**What you should do:**
Return the number of lines below with "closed" in them, and nothing else.

**Listed records:**
....
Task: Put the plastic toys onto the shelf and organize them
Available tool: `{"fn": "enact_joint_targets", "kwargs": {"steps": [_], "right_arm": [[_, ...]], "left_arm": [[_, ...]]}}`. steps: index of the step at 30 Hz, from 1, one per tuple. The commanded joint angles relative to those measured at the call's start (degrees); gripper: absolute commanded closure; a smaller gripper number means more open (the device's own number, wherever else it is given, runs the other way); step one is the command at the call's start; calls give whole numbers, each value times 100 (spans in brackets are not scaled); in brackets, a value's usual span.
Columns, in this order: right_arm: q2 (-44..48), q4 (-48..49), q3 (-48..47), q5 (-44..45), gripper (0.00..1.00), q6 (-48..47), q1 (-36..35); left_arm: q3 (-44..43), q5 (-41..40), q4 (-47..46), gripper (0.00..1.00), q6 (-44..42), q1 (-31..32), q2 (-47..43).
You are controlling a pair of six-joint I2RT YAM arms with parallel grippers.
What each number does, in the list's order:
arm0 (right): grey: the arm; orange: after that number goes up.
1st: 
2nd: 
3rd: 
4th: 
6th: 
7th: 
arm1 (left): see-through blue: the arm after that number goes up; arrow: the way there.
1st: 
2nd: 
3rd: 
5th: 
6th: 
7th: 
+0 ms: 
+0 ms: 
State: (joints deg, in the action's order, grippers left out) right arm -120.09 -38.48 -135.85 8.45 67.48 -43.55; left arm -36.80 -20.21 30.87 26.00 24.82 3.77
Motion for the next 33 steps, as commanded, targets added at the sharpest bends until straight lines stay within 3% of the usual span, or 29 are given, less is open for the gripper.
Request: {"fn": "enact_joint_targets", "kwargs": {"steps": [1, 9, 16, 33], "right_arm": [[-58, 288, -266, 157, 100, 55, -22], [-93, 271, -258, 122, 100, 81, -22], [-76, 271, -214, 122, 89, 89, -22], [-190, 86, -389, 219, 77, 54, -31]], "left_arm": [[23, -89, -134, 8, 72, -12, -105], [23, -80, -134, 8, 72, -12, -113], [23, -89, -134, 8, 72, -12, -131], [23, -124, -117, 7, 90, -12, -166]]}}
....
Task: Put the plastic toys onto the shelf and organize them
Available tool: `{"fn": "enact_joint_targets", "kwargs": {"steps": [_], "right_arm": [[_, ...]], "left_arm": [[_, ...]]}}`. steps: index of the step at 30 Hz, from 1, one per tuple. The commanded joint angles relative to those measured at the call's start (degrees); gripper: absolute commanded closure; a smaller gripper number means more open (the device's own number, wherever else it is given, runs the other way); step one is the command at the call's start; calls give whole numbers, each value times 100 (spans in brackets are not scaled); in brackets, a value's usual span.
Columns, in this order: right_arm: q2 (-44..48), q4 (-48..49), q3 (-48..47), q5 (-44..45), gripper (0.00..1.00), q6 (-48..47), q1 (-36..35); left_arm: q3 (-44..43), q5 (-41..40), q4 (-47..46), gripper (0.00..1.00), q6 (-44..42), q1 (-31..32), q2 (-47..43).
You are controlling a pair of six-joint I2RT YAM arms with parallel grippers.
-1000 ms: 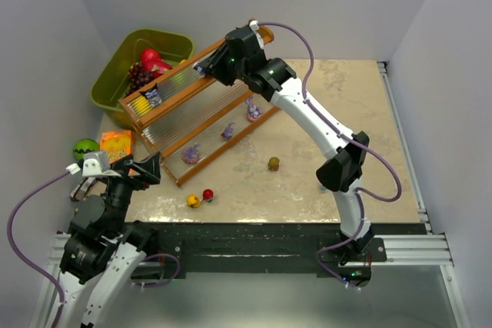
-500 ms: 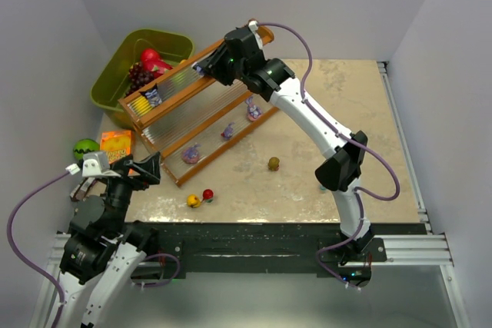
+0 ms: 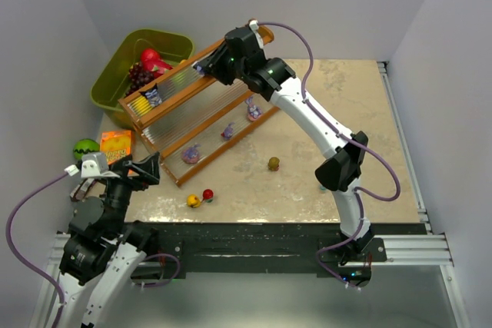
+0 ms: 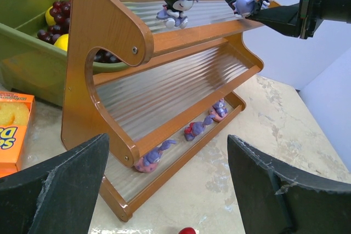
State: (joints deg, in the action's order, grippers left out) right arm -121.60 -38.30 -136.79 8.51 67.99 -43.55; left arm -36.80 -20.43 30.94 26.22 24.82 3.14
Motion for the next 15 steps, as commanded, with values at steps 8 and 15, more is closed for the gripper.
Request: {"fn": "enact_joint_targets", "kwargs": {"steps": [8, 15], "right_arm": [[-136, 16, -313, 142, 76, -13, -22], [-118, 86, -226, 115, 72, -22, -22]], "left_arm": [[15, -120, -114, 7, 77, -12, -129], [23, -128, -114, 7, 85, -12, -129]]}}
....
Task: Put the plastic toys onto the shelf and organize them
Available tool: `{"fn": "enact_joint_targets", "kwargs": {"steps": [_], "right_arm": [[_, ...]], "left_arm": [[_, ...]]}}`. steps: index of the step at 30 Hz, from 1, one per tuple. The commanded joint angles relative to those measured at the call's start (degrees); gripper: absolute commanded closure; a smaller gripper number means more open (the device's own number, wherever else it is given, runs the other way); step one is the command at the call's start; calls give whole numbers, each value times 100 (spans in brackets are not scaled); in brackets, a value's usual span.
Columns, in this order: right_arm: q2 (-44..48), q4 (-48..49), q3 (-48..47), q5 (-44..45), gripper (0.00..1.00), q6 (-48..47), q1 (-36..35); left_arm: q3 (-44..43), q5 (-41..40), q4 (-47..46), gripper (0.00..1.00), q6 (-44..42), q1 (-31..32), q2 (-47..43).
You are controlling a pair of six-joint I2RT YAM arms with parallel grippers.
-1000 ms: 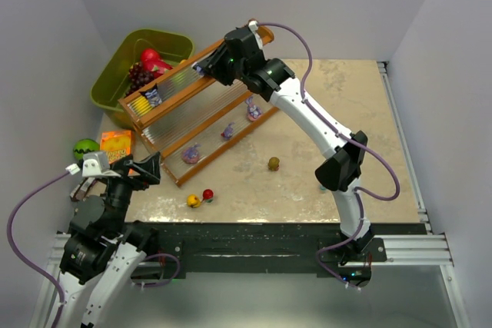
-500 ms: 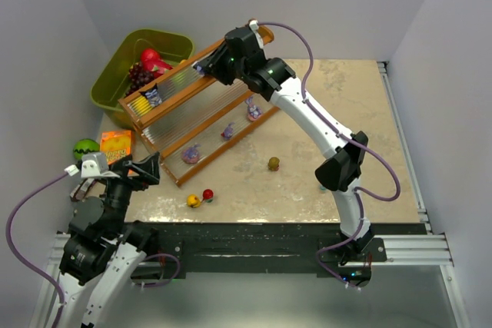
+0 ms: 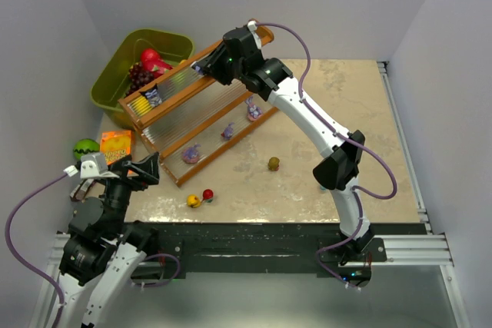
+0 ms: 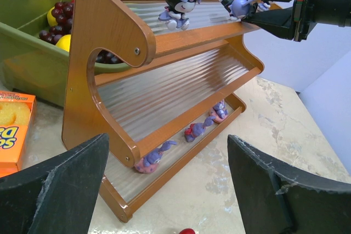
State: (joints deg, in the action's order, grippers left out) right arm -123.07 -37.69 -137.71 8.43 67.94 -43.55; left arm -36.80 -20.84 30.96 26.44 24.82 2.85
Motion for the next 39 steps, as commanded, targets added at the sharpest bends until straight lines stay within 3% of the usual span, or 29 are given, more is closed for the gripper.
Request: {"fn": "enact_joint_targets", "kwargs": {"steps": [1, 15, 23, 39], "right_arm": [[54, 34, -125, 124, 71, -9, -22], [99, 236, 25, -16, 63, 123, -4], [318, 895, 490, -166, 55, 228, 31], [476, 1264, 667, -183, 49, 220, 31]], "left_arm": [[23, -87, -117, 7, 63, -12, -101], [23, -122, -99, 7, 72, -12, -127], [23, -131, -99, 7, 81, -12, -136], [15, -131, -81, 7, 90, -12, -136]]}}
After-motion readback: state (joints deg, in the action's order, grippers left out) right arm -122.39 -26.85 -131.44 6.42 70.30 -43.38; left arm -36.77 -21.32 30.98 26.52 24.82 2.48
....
**Response to the task:**
2